El coronavirus parte a España por el eje


Justo antes de que el Covid 19 fuese una amenaza global, cualquiera que analizase la realidad española en sus aspectos políticos, económicos o socioculturales podía detectar la inmensa fragilidad de este atolondrado país. Fragilidad no ya ante una pandemia como la que ha llegado con el 2020, sino ante la normal evolución de los acontecimientos. España era (es) un Estado sometido a fuertes tensiones internas determinadas por la polarización ideológica, por unos políticos acostumbrados a disimular su mediocridad recurriendo al oportunismo, y por la ruptura de los consensos previos como consecuencia de la crisis del 2008 y la emergencia de las tensiones territoriales (en Cataluña, pero realmente en casi todas las demás comunidades). Unamos a ello una deuda pública y privada descomunal, un aparato financiero aterrado ante los mínimos riesgos, una población poco ducha en la creatividad y el emprendimiento, un sector público no demasiado eficiente y en algunos casos muy ineficiente, una enorme nebulosa estratégica, una sociedad civil abonada al victimismo, un sistema educativo entregado a la provisionalidad y las reformas de las reformas… Todo ello sobrevolado por un PIB (o como quieran medir la producción de riqueza) condicionado por las actividades presenciales. Si el coronavirus jamás hubiese existido, nuestra debilidad estructural habría provocado cualquier otro terrible tropiezo.

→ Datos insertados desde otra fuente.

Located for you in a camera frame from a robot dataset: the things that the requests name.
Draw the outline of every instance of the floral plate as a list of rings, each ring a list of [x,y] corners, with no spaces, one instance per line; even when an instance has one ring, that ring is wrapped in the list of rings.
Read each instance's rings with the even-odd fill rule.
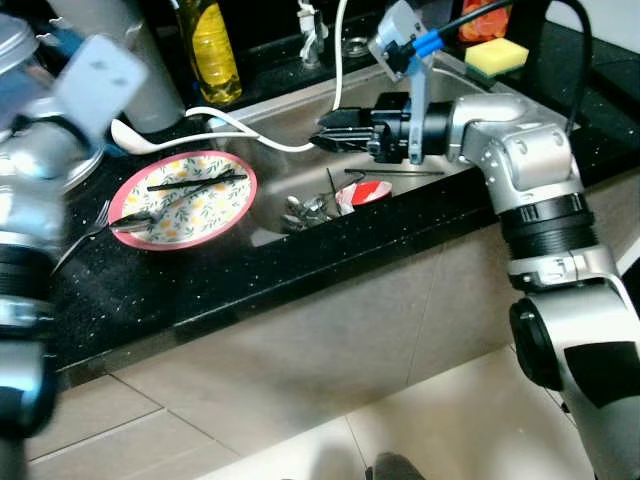
[[[247,178],[219,183],[187,197],[146,230],[113,234],[121,242],[145,250],[177,250],[217,237],[249,210],[258,190],[253,170],[229,153],[187,152],[153,163],[120,187],[109,208],[109,223],[141,210],[158,212],[196,187],[148,192],[148,186],[213,178],[228,169],[233,169],[235,174],[246,174]]]

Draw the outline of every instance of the white ladle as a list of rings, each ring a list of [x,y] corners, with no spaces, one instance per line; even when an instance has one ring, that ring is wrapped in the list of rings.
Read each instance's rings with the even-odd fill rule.
[[[144,155],[147,153],[157,152],[165,148],[174,147],[183,143],[195,142],[198,140],[209,140],[211,138],[222,137],[247,137],[258,138],[258,134],[247,132],[212,132],[212,133],[199,133],[197,135],[190,135],[188,137],[176,138],[164,143],[151,143],[149,140],[143,138],[138,132],[122,123],[120,120],[113,120],[111,122],[111,136],[113,141],[123,150],[134,154]]]

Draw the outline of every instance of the black wire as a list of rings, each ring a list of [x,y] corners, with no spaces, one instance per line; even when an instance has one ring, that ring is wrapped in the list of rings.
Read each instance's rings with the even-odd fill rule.
[[[523,0],[498,0],[494,3],[490,3],[489,5],[485,5],[484,7],[480,7],[473,12],[470,12],[463,17],[457,18],[444,27],[438,29],[438,33],[441,37],[450,35],[456,32],[465,23],[469,23],[476,18],[486,15],[487,13],[499,8],[504,8],[508,5],[512,5],[516,3],[516,1]],[[567,124],[565,125],[565,132],[568,135],[573,130],[573,126],[575,124],[576,117],[578,116],[578,112],[580,111],[580,105],[582,104],[582,99],[584,98],[584,93],[587,88],[589,71],[591,70],[591,59],[593,56],[593,38],[591,36],[591,23],[589,22],[589,15],[578,0],[555,1],[564,3],[565,5],[571,7],[573,11],[578,15],[578,19],[580,20],[580,24],[582,26],[582,60],[580,62],[580,72],[578,73],[578,80],[576,82],[573,94],[573,101],[571,102],[571,109],[569,111],[569,116],[567,117]]]

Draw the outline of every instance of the dish soap bottle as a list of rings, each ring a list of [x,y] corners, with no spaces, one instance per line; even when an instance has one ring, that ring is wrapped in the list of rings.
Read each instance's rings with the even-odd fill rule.
[[[240,78],[216,0],[171,0],[204,98],[225,105],[242,95]]]

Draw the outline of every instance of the sink basin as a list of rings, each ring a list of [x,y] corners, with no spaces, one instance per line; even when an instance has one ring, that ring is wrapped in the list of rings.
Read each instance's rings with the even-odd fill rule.
[[[450,101],[471,93],[483,91],[511,92],[508,87],[495,84],[491,89],[464,76],[464,64],[457,59],[439,54],[434,62],[431,98],[435,102]],[[250,125],[261,134],[287,145],[302,145],[319,127],[317,119],[331,110],[335,82],[333,80],[314,85],[297,92],[271,99],[260,104],[236,110],[234,117]],[[408,82],[393,83],[377,65],[344,77],[341,106],[371,107],[378,95],[386,91],[408,91]],[[333,154],[319,148],[303,153],[285,153],[248,141],[247,139],[221,139],[216,148],[238,155],[255,170],[258,177],[258,194],[249,211],[253,222],[266,232],[254,235],[253,243],[268,243],[286,233],[282,215],[287,213],[286,198],[295,196],[305,201],[319,194],[326,194],[328,213],[337,216],[337,206],[331,195],[334,185],[341,186],[354,180],[345,169],[388,169],[415,172],[415,176],[367,175],[367,180],[387,180],[393,185],[392,194],[402,195],[415,188],[438,181],[444,176],[456,174],[466,168],[451,165],[444,156],[429,156],[422,165],[405,161],[400,165],[375,163],[367,153]],[[441,172],[440,175],[418,175],[425,172]]]

La hostelería (hiperdimensionada para atender cada año a más de ochenta millones de turistas) es un sector vaporoso, sujeto a múltiples contingencias, que utiliza mucho personal (en general mal pagado), ocupa enormes infraestructuras y no puede funcionar sin una gran movilidad de personas y recursos. No está en línea con las tendencias de la revolución tecnológica que van en sentido contrario: teleactividad, instalaciones mínimas, personal muy cualificado y una movilidad reducida a las cadenas de distribución de mercancías. El turismo en un país puede sufrir las consecuencias de la mala imagen, la conmoción causada por uno o sucesivos ataques terroristas o una oferta de baja calidad. Pero ahora el golpe es definitivo: bares, restaurantes y hoteles se han quedado de la noche a la mañana sin clientela. Nadie sabe cuándo y cómo volverá la normalidad. Todo el sector servicios está en similares condiciones. Mientras Jeff Bezos, el dueño de Amazon (y del Washington Post, por cierto) acaba de ver incrementada su fortuna en 30.000 millones de dólares en el último mes, miles de comerciantes españoles permanecen cerrados sin demasiada esperanza de poder abrir y hacer caja.

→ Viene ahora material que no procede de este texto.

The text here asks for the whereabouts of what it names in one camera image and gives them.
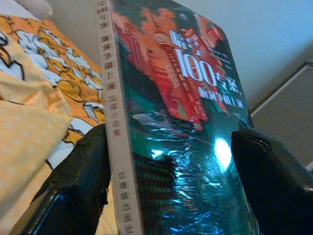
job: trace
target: book cover
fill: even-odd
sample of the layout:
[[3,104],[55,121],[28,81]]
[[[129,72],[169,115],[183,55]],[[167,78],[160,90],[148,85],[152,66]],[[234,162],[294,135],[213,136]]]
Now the book cover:
[[258,234],[231,158],[251,122],[224,32],[170,0],[95,10],[120,234]]

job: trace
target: cartoon print blanket
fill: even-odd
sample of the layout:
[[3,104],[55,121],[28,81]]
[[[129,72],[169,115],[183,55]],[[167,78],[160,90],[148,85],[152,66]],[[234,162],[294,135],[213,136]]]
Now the cartoon print blanket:
[[[8,42],[14,44],[14,47],[9,47]],[[35,73],[38,74],[37,83],[32,81]],[[0,102],[7,103],[7,110],[10,109],[8,106],[17,105],[16,107],[19,107],[19,109],[11,109],[12,111],[7,113],[6,118],[17,117],[16,120],[11,120],[12,125],[18,122],[21,123],[21,126],[30,125],[28,128],[29,135],[36,136],[38,133],[32,131],[32,125],[36,125],[35,118],[43,120],[40,127],[38,127],[46,133],[45,136],[41,137],[45,139],[41,146],[44,148],[49,145],[52,149],[46,148],[48,151],[45,154],[37,154],[41,156],[37,159],[37,162],[43,163],[47,158],[49,166],[55,168],[72,151],[80,138],[92,127],[105,121],[99,68],[60,33],[50,21],[36,21],[0,15],[0,76]],[[24,95],[24,97],[18,98],[20,97],[18,94],[21,94],[22,91],[21,87],[26,90],[23,94],[32,94],[32,96]],[[8,96],[15,98],[7,101],[5,99]],[[40,110],[42,113],[39,111],[36,113],[33,110],[23,112],[22,109],[25,109],[25,106],[29,106],[28,109],[34,109],[37,106],[38,109],[42,109]],[[56,118],[60,114],[63,120]],[[59,141],[52,142],[49,139],[50,135],[52,136],[52,130],[57,133],[55,134],[55,140],[59,139]],[[28,136],[28,139],[22,137],[24,141],[28,140],[23,145],[26,147],[27,145],[30,146],[29,142],[36,139],[33,136]],[[37,150],[37,148],[37,146],[33,146],[32,150]],[[11,164],[25,166],[21,161],[11,161]],[[29,201],[33,196],[32,191],[39,188],[51,172],[46,165],[44,168],[40,168],[40,166],[42,165],[39,163],[36,167],[31,166],[33,171],[29,174],[28,180],[39,171],[39,173],[43,172],[41,173],[42,181],[37,184],[31,182],[22,194],[27,195]],[[16,173],[12,168],[6,170],[7,173],[8,171],[11,175]],[[27,180],[21,181],[18,187],[11,190],[9,197],[18,198],[26,185]],[[112,200],[112,195],[109,195],[109,197],[108,200]],[[8,232],[23,210],[26,209],[27,205],[22,205],[20,201],[25,201],[25,198],[20,198],[16,203],[20,204],[21,208],[14,206],[9,210],[10,205],[5,209],[5,211],[9,210],[6,215],[0,214],[0,219],[4,216],[0,220],[1,227],[4,230],[0,233]],[[109,229],[116,230],[113,205],[111,203],[108,206],[110,211],[108,214],[111,216],[105,220],[112,221],[112,228]],[[105,230],[101,231],[101,234],[107,234]]]

Se cuenta que Aznar, preguntado por Bush Junior sobre la economía española, le contestó: “Fabricamos coches”. Era una media verdad o una media mentira. Salvo quizás en el caso de Seat, aquí la industria automovilística se limita a montar vehículos desarrollados en otros países. Gran parte de la producción industrial hispana no solo depende de multinacionales extranjeras sino que pertenece al tipo de la que ya es llevada a cabo por robots. Que no hayamos sido capaces de autoabastecernos de los equipos básicos para preservarnos de la pandemia y curar a los infectados (EPIs, tests, respiradores, etcétera) muestra a las claras las tremendas limitaciones de un tejido productivo de nivel medio-bajo.

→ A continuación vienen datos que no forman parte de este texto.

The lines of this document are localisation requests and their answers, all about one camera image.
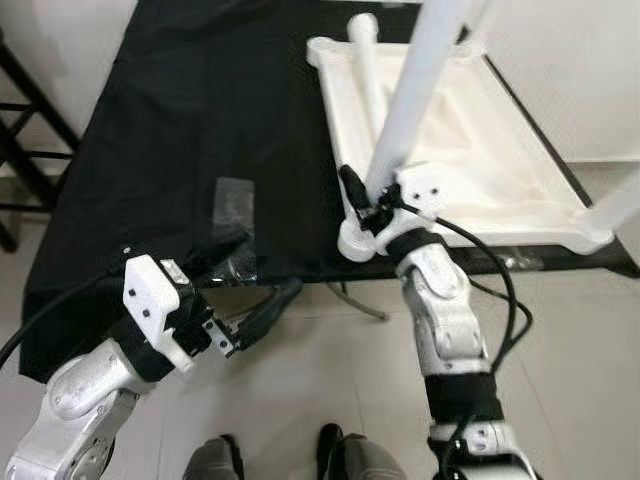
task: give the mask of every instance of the black chair
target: black chair
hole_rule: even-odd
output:
[[[2,28],[0,28],[0,68],[6,72],[28,102],[25,104],[2,103],[0,99],[0,111],[19,113],[17,119],[11,125],[7,125],[0,119],[0,166],[7,162],[24,182],[29,192],[40,202],[39,206],[0,203],[0,211],[51,212],[55,206],[58,191],[34,164],[32,158],[71,160],[73,153],[25,151],[16,141],[16,136],[35,113],[40,113],[72,152],[77,149],[80,139],[53,108],[49,100],[5,45]],[[2,222],[0,222],[0,247],[7,252],[13,252],[18,248],[17,241],[11,236]]]

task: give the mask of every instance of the white pipe
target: white pipe
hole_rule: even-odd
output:
[[[347,25],[349,40],[355,45],[360,79],[367,99],[369,123],[377,141],[387,116],[387,101],[380,83],[376,45],[378,43],[378,21],[371,13],[353,17]]]
[[[639,212],[640,169],[584,212],[578,223],[594,236],[611,236],[614,230]]]
[[[429,0],[420,10],[402,75],[369,167],[366,185],[372,202],[377,203],[382,189],[393,183],[395,170],[413,148],[466,10],[466,0]]]

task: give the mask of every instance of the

España en su conjunto no ha podido estar a la altura de este tremendo desafío. Desde luego, no un Gobierno dividido, desbordado y con evidentes dificultades para organizar una respuesta contundente. Mucho menos la oposición de derechas y las fuerzas nacionalistas de la periferia, obcecadas por sus míseros objetivos tácticos. En paralelo, las administraciones están dejando mucho que desear y a menudo, se diga lo que se diga, no han sido capaces de respaldar a los ejecutivos. La sanidad ha recurrido al heroísmo personal, la educación aún no sabe cómo responder a la crisis, los servicios sociales han naufragado (sobre todo en las residencias de ancianos y otros dependientes). Asfixiados por la pandemia, todos aspiran a recuperarse mediante un retorno imposible a la situación previa. Hasta que aparezcan vacunas y fármacos definitivos, olvidémonos.

No les quiero agobiar más. Pero ya es hora de que nos enteremos de la envergadura de este desastre. Algo a lo que se niegan muchas personas del común y muchos pretendidos líderes políticos y sociales. España tendrá que reinventarse (como se dice ahora) y dirigirse hacia un cambio de modelo, pero esta vez de verdad. No habrá durante mucho tiempo estadios llenos, metros y autobuses abarrotados, bares repletos, restaurantes y hoteles completos en fin de semana o temporada alta. Ni centros comerciales ni aulas ni playas ni estaciones de esquí. Hay que entenderlo, no para deprimirnos sino para sacar fuerzas de flaqueza y asumir que se precisa una transformación radical.